**Exercise objective:** Once you have read the listing below, write all of it out again exactly.

**Data for analysis:**
= = =
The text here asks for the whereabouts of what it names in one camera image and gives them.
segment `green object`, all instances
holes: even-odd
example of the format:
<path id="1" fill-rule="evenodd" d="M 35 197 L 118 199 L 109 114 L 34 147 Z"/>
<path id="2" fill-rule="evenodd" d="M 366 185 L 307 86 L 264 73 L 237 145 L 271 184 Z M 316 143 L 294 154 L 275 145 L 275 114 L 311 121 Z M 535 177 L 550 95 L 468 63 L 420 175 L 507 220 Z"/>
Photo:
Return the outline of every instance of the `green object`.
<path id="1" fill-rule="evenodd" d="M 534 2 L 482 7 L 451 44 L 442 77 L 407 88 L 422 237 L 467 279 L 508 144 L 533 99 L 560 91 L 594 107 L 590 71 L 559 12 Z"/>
= = =
**Response to this exercise:**
The text here asks for the whereabouts of what it names in one camera image and gives them.
segment `green object`, all instances
holes: even-odd
example of the format:
<path id="1" fill-rule="evenodd" d="M 35 197 L 118 199 L 109 114 L 34 147 Z"/>
<path id="2" fill-rule="evenodd" d="M 366 185 L 307 86 L 264 73 L 237 145 L 271 184 Z M 316 143 L 294 154 L 275 145 L 275 114 L 311 121 Z M 535 177 L 550 95 L 468 63 L 420 175 L 507 220 Z"/>
Photo:
Return the outline of every instance of the `green object`.
<path id="1" fill-rule="evenodd" d="M 534 2 L 482 7 L 451 44 L 442 77 L 407 88 L 422 237 L 467 279 L 508 144 L 533 99 L 560 91 L 594 107 L 590 71 L 559 12 Z"/>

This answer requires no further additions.